Essa simples poda concentra a energia na produção de frutos, tornando o pé mais saudável e produtivo.

Rega, luz e adubação

O tomate é uma planta exigente em sol. Para que cresça bem, precisa de pelo menos seis a oito horas de luz direta por dia. Quanto à rega, o segredo está no equilíbrio: o solo deve se manter úmido, mas nunca encharcado.

A dica prática é tocar a superfície da terra e, se estiver seca, regar. No verão, pode ser necessário repetir essa rotina diariamente.

A adubação deve ser feita de forma regular, preferencialmente a cada 15 dias. Nesse período, use adubos líquidos orgânicos, como o chorume de compostagem.

Quando os primeiros frutos começarem a surgir, aumente o fornecimento de cálcio e potássio, que previnem problemas comuns como rachaduras e manchas escuras na ponta do tomate, a chamada podridão apical.

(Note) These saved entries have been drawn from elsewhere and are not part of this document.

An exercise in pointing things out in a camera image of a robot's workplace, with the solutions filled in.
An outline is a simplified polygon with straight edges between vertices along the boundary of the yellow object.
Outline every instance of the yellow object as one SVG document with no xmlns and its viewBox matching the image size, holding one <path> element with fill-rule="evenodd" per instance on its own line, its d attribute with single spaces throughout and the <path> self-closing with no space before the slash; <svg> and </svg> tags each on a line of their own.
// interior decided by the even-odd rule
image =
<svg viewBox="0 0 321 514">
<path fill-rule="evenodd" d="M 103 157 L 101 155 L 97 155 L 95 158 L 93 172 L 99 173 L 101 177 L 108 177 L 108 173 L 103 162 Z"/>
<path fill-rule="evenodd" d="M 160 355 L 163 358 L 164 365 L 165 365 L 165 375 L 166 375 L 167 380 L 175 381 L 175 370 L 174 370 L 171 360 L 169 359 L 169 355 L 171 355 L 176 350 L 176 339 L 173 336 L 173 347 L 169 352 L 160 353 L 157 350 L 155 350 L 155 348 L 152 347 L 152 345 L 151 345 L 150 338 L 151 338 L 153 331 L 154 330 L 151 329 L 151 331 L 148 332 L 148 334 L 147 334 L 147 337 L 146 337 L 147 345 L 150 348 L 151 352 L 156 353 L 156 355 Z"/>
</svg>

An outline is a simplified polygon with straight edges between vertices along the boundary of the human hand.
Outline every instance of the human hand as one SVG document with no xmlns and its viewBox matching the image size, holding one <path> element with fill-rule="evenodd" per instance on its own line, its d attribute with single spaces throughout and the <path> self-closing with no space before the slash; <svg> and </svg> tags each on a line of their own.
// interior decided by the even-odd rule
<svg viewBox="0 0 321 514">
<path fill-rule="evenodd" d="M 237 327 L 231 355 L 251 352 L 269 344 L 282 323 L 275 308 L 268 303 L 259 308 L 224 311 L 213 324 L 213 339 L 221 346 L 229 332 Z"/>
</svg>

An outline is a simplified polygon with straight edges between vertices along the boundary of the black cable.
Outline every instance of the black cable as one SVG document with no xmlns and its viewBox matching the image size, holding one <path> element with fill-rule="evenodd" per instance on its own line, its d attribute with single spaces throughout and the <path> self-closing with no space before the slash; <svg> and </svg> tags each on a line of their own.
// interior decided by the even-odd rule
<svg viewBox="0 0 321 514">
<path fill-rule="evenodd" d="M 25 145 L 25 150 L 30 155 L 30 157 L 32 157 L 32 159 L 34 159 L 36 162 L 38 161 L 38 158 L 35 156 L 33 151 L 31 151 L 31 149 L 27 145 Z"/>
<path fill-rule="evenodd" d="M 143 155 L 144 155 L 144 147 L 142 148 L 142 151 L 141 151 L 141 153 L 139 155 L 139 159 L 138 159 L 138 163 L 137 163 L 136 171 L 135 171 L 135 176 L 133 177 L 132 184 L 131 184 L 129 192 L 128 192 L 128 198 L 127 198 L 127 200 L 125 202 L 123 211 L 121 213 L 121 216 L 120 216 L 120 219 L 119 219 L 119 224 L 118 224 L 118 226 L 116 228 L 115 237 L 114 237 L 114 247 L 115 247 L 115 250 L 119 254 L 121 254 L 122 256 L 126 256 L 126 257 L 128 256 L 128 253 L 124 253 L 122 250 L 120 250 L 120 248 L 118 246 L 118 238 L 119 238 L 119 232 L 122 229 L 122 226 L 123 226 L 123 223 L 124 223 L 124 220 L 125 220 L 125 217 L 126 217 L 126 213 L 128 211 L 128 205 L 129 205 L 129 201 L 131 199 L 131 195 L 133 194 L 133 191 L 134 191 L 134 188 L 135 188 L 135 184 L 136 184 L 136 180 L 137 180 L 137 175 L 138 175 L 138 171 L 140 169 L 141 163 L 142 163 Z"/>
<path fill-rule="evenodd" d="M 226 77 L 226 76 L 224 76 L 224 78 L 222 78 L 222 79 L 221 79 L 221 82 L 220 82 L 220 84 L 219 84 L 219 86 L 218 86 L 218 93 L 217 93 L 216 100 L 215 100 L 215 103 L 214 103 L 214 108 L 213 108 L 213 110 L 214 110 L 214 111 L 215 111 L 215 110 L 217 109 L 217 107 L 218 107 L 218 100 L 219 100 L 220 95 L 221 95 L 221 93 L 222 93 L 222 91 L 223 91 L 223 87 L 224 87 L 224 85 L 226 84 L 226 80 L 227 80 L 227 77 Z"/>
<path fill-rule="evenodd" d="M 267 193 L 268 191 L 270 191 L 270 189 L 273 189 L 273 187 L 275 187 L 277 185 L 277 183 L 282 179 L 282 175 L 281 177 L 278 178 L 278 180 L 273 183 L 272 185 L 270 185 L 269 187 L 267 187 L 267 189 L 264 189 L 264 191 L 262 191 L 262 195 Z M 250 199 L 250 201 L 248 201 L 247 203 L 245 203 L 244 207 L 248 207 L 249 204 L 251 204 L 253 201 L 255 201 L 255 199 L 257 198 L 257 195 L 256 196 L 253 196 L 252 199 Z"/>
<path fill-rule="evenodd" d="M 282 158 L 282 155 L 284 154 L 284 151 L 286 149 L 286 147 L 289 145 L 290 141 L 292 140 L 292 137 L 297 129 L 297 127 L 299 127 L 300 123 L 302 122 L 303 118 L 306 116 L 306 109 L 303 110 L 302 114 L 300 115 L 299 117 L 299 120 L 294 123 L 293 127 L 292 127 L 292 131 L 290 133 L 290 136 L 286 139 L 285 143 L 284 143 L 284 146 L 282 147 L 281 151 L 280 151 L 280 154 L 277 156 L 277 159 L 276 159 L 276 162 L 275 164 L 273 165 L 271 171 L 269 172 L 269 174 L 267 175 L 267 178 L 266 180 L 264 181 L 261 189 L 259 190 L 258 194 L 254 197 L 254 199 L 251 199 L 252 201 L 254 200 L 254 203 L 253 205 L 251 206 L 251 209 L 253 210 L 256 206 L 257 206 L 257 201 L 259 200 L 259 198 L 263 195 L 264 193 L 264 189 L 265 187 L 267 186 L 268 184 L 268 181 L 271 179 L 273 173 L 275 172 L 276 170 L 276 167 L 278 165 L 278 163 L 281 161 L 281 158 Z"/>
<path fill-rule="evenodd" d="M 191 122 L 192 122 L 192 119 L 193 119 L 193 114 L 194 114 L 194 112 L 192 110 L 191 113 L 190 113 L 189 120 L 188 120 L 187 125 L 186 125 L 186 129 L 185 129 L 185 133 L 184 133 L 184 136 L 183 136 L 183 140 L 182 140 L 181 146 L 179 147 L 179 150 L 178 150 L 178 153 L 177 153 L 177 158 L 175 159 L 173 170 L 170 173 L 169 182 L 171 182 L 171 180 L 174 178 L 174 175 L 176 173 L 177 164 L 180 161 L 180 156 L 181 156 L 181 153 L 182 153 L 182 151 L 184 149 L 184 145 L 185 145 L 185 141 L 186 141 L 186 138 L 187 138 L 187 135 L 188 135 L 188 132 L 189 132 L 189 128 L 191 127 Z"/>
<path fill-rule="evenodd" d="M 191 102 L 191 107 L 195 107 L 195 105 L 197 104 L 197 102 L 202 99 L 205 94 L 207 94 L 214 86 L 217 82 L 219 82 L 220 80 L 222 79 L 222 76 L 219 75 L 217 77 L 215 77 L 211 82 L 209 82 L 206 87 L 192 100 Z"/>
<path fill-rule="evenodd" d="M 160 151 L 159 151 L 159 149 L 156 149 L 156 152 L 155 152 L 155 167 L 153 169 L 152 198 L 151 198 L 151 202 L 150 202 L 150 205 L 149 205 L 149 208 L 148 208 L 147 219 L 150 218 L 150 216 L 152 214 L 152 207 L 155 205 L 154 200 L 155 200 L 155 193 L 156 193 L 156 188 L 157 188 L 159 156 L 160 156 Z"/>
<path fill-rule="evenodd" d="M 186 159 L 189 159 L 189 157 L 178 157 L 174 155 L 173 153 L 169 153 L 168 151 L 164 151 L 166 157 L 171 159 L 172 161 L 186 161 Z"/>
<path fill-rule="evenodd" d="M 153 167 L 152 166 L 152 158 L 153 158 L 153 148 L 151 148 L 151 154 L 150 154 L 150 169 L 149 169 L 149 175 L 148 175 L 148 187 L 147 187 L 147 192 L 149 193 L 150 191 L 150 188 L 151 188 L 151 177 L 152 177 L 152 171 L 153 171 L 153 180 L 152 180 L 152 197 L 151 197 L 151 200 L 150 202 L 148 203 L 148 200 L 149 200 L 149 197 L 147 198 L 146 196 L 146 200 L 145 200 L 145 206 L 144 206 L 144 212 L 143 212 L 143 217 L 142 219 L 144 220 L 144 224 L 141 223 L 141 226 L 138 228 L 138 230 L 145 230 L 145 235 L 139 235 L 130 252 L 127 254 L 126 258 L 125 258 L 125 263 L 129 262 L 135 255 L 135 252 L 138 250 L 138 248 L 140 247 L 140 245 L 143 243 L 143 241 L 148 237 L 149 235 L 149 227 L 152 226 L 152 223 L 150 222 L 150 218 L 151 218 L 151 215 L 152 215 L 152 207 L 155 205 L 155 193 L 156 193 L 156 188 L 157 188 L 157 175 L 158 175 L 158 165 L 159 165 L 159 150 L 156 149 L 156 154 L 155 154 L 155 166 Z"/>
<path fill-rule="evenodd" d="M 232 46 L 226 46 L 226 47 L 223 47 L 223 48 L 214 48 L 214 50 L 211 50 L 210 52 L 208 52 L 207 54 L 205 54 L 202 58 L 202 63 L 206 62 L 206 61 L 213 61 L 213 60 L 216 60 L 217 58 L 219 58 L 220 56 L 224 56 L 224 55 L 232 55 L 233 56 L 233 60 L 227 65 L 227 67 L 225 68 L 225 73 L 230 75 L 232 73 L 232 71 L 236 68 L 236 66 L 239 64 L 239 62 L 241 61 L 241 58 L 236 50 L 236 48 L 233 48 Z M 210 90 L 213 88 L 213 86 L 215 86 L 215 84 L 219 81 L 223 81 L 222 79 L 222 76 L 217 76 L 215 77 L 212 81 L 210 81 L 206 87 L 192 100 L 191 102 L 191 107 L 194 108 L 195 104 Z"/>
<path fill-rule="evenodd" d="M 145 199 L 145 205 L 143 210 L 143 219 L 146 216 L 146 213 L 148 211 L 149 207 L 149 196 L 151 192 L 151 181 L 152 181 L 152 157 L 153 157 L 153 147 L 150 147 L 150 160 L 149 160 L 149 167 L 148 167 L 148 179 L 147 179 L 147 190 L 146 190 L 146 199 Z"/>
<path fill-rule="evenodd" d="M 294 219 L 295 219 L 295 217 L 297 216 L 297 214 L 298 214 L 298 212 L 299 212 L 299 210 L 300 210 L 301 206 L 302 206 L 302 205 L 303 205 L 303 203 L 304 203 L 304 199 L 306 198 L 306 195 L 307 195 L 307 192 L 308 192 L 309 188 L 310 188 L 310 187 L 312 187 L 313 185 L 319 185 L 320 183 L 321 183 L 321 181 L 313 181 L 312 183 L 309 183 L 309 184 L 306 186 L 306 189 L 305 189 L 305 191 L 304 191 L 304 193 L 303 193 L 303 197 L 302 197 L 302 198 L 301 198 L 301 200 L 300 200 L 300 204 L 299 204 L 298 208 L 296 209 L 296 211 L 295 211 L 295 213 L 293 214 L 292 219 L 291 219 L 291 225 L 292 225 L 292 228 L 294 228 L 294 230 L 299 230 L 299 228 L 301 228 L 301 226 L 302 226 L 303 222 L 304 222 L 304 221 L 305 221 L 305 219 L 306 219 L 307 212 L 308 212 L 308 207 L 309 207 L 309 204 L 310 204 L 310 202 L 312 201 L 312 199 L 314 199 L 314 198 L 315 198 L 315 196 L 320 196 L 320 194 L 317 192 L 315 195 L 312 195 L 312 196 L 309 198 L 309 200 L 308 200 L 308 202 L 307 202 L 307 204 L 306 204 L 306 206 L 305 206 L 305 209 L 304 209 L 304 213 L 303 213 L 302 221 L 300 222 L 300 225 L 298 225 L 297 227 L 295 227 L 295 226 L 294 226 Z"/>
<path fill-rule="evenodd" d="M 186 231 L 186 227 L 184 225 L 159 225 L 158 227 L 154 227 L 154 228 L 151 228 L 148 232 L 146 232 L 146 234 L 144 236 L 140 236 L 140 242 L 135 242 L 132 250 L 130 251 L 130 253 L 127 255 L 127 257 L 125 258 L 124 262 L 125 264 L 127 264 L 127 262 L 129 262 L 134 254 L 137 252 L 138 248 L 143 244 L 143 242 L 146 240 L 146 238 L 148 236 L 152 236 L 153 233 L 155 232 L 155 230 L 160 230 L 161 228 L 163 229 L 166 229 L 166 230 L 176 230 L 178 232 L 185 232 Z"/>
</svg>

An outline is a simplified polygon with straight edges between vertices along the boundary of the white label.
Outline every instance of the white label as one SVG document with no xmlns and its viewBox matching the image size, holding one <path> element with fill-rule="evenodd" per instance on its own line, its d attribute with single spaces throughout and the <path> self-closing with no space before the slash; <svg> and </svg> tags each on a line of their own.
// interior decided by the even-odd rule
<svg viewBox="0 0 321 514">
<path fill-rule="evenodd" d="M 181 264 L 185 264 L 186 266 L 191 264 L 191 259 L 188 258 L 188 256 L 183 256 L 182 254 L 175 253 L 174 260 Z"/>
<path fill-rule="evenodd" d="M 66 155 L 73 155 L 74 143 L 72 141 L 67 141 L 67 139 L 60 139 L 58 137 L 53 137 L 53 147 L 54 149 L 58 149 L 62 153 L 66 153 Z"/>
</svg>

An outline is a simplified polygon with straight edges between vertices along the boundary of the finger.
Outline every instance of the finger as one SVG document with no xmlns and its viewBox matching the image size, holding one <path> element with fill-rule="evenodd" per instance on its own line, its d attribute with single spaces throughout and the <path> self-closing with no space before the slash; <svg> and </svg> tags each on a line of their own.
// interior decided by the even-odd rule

Doenças, pragas e como evitá-las

Assim como em qualquer horta, o tomateiro está sujeito a alguns problemas. Os mais comuns incluem fungos, insetos e deficiências nutricionais. Entre eles:

  • Pulgões e mosca-branca, que podem ser combatidos com óleo de neem ou calda de sabão neutro
  • Fungos como míldio e ferrugem, evitados ao manter boa ventilação e não molhar as folhas na rega
  • Podridão apical, geralmente causada por falta de cálcio ou variações bruscas na rega

Ao identificar esses sinais, é importante agir rápido. Ajustes simples de irrigação, adubação correta e medidas preventivas já resolvem a maioria das situações.

A hora da colheita

O ciclo do tomate varia conforme a variedade, mas, em média, a colheita acontece entre 90 e 120 dias após o plantio.

O ponto certo é quando o fruto está firme, de cor uniforme e levemente macio ao toque. Quanto mais tempo permanecer no pé, mais doce será o sabor. Retirar os tomates maduros com frequência também estimula a planta a produzir novos frutos.